----- DATA BELOW

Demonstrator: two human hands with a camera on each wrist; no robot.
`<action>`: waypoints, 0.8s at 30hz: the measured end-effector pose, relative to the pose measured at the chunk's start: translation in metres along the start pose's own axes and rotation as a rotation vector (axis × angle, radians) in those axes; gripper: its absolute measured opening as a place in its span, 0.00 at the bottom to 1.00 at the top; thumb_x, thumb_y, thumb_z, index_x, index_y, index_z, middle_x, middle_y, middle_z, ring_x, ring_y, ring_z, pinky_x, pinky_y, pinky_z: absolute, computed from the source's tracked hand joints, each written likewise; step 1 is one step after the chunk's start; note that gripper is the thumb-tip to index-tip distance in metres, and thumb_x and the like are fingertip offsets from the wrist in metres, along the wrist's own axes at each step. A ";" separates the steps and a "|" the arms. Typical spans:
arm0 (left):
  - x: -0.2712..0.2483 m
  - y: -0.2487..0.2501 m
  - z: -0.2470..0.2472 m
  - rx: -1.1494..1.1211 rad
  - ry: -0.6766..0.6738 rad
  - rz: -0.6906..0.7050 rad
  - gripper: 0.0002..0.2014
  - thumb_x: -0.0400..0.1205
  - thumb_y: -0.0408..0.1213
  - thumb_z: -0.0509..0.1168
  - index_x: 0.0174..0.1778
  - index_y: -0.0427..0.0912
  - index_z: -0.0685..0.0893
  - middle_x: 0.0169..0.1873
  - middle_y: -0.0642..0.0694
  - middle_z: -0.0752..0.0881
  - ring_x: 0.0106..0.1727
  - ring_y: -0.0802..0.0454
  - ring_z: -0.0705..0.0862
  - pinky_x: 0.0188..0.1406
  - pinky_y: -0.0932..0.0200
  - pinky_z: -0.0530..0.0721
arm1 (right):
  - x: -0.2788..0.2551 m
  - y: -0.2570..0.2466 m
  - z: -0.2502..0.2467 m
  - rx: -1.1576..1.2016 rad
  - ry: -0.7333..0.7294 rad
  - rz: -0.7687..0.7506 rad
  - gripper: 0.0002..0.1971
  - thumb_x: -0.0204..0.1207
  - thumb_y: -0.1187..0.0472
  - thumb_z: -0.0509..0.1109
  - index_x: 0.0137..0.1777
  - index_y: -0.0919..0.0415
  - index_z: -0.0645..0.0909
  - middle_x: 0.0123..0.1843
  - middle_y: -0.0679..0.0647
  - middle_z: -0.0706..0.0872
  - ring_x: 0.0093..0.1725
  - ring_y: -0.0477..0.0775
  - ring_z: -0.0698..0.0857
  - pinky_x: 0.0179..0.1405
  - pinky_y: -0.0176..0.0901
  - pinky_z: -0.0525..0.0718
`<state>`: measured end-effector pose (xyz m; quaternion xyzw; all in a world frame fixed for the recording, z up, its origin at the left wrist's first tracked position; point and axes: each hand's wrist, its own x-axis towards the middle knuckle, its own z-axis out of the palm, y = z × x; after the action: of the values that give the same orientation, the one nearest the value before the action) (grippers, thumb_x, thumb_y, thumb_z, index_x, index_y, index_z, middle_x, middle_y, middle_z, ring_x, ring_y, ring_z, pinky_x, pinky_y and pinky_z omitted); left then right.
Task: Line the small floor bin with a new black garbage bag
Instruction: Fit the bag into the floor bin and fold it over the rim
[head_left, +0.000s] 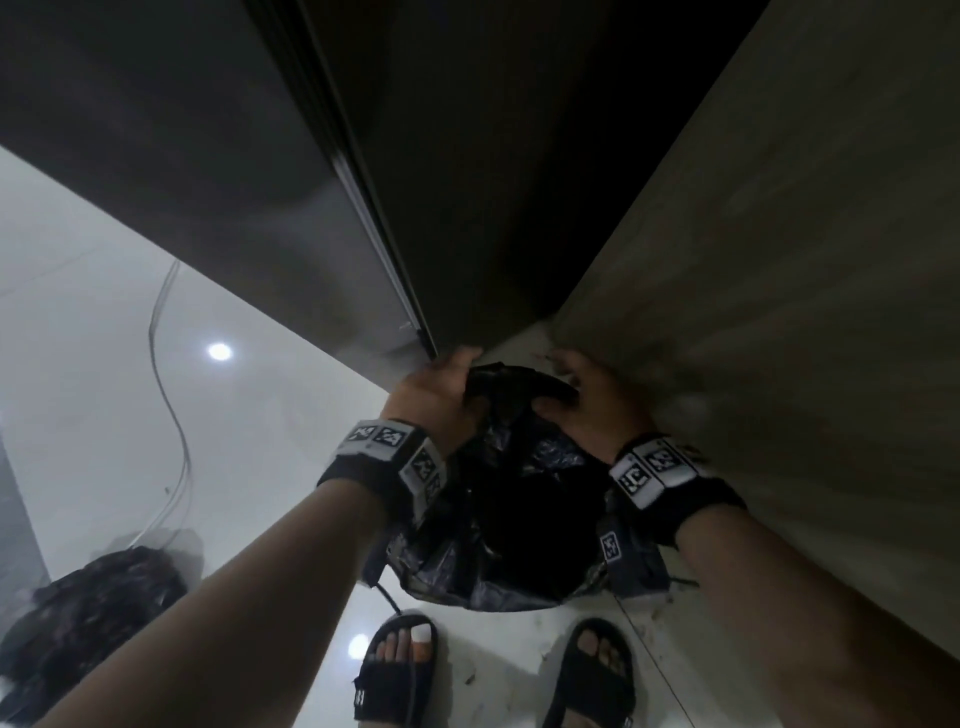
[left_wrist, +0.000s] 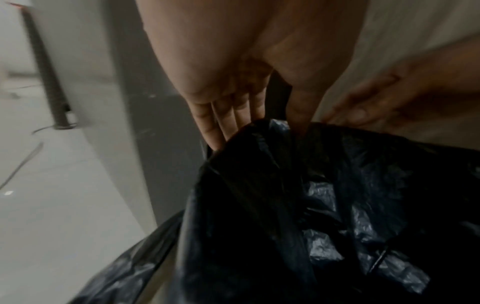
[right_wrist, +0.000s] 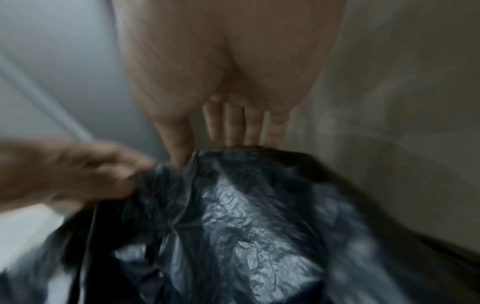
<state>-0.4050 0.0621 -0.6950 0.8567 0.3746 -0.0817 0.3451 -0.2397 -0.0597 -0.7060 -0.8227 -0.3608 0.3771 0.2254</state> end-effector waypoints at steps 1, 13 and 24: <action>0.004 0.003 0.003 0.001 -0.032 0.047 0.26 0.76 0.47 0.63 0.72 0.52 0.70 0.66 0.41 0.82 0.65 0.39 0.82 0.64 0.47 0.80 | 0.005 -0.004 0.006 -0.091 -0.022 -0.081 0.24 0.73 0.58 0.72 0.69 0.50 0.74 0.65 0.55 0.84 0.64 0.59 0.82 0.63 0.55 0.81; -0.007 -0.008 -0.009 -0.214 -0.061 -0.229 0.33 0.75 0.64 0.62 0.76 0.59 0.67 0.72 0.47 0.78 0.71 0.45 0.78 0.70 0.54 0.75 | -0.001 0.024 0.002 -0.011 -0.125 0.169 0.28 0.78 0.42 0.63 0.76 0.53 0.69 0.73 0.60 0.79 0.71 0.60 0.78 0.68 0.50 0.75; -0.114 -0.029 0.026 -0.264 0.017 -0.516 0.24 0.81 0.37 0.62 0.74 0.49 0.71 0.64 0.35 0.83 0.60 0.33 0.82 0.57 0.45 0.81 | -0.110 0.060 0.016 -0.015 0.106 0.339 0.20 0.81 0.49 0.63 0.68 0.59 0.78 0.66 0.64 0.83 0.66 0.66 0.81 0.63 0.54 0.80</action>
<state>-0.5025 -0.0078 -0.6845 0.6812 0.5906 -0.1100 0.4183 -0.2767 -0.1804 -0.7041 -0.8921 -0.2073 0.3631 0.1712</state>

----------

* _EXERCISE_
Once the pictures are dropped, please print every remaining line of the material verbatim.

* _TASK SOLUTION_
Demonstrator: two human hands with a camera on each wrist; no robot.
`<action>`: waypoints, 0.8s at 30hz: the measured end-effector pose, relative to the pose measured at the chunk's start: translation in metres along the start pose's own axes and rotation as a rotation vector (axis × angle, radians) in those axes; gripper: its absolute measured opening as a place in its span, 0.00 at the bottom to 1.00 at the top; thumb_x, thumb_y, thumb_z, index_x, index_y, index_z, middle_x, middle_y, middle_z, ring_x, ring_y, ring_z, pinky_x, pinky_y, pinky_z: absolute, computed from the source's tracked hand joints, each written likewise; step 1 is one step after the chunk's start; note that gripper is the thumb-tip to index-tip distance in metres, and thumb_x and the like are fingertip offsets from the wrist in metres, along the wrist's own axes at each step. A ";" separates the steps and a "|" the arms. Typical spans:
arm0 (left):
  - x: -0.2712..0.2483 m
  - y: -0.2487..0.2501 m
  - z: -0.2470..0.2472 m
  - rx: -1.1494..1.1211 rad
  - ry: -0.6766..0.6738 rad
  - rz: -0.6906..0.7050 rad
  - gripper: 0.0002..0.2014
  - thumb_x: -0.0400..0.1205
  - thumb_y: -0.0408..0.1213
  - thumb_z: -0.0509..0.1168
  - index_x: 0.0174..0.1778
  - index_y: -0.0427..0.0912
  - index_z: -0.0685..0.0893
  - middle_x: 0.0169..0.1873
  - middle_y: -0.0642..0.0694
  - middle_z: -0.0752..0.0881
  - ring_x: 0.0106..0.1727
  - ring_y: -0.0802..0.0454
  - ring_z: -0.0705..0.0862
  - pinky_x: 0.0188..0.1406
  - pinky_y: -0.0932..0.0200
  - pinky_z: -0.0530..0.0721
arm1 (right):
  - x: -0.2788..0.2551 m
  - y: -0.2570..0.2466 m
  - z: -0.2502..0.2467 m
  - rx: -1.1576..1.2016 rad
  - ry: -0.7333..0.7294 rad
  - rz: -0.7687..0.7506 rad
  - gripper: 0.0002..0.1971
  - thumb_x: -0.0204..0.1207
  - thumb_y: -0.1187..0.0472
  - thumb_z: -0.0509..0.1109
  - index_x: 0.0137..0.1777
  - index_y: -0.0919..0.0415
  - index_z: -0.0645..0.0909
  - middle_x: 0.0123..0.1843
  - middle_y: -0.0679..0.0647
  - middle_z: -0.0706..0.0872
  - ring_x: 0.0093..0.1725
  - ring_y: -0.0477..0.0775
  - ring_z: -0.0698..0.0857
  - pinky_x: 0.0179..0.1405
  - pinky_y: -0.0176..0.0901
  - pinky_z: -0.0525..0.0718
`<state>`: measured end-effector pose (xyz m; quaternion xyzw; all in a world frame fixed for the recording, z up, its origin at the left wrist's first tracked position; point and axes: each hand's wrist, its own x-axis towards the middle knuckle, its own z-axis out of the palm, y = z × x; after the action: of the values that give the same orientation, the one nearest the value before the action) (grippers, thumb_x, thumb_y, thumb_z, index_x, index_y, index_z, middle_x, middle_y, middle_z, ring_x, ring_y, ring_z, pinky_x, pinky_y and pinky_z omitted); left then right.
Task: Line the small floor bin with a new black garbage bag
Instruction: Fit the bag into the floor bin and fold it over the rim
[head_left, +0.000s] 
[left_wrist, +0.000s] 
[right_wrist, +0.000s] 
<state>-0.4050 0.0621 -0.6950 0.8567 0.3746 -0.0817 0.3451 -0.2397 -0.0597 -0.7060 -0.8227 -0.3608 0.3771 0.2254</state> end-effector waypoints at steps 1, 13 and 24: <action>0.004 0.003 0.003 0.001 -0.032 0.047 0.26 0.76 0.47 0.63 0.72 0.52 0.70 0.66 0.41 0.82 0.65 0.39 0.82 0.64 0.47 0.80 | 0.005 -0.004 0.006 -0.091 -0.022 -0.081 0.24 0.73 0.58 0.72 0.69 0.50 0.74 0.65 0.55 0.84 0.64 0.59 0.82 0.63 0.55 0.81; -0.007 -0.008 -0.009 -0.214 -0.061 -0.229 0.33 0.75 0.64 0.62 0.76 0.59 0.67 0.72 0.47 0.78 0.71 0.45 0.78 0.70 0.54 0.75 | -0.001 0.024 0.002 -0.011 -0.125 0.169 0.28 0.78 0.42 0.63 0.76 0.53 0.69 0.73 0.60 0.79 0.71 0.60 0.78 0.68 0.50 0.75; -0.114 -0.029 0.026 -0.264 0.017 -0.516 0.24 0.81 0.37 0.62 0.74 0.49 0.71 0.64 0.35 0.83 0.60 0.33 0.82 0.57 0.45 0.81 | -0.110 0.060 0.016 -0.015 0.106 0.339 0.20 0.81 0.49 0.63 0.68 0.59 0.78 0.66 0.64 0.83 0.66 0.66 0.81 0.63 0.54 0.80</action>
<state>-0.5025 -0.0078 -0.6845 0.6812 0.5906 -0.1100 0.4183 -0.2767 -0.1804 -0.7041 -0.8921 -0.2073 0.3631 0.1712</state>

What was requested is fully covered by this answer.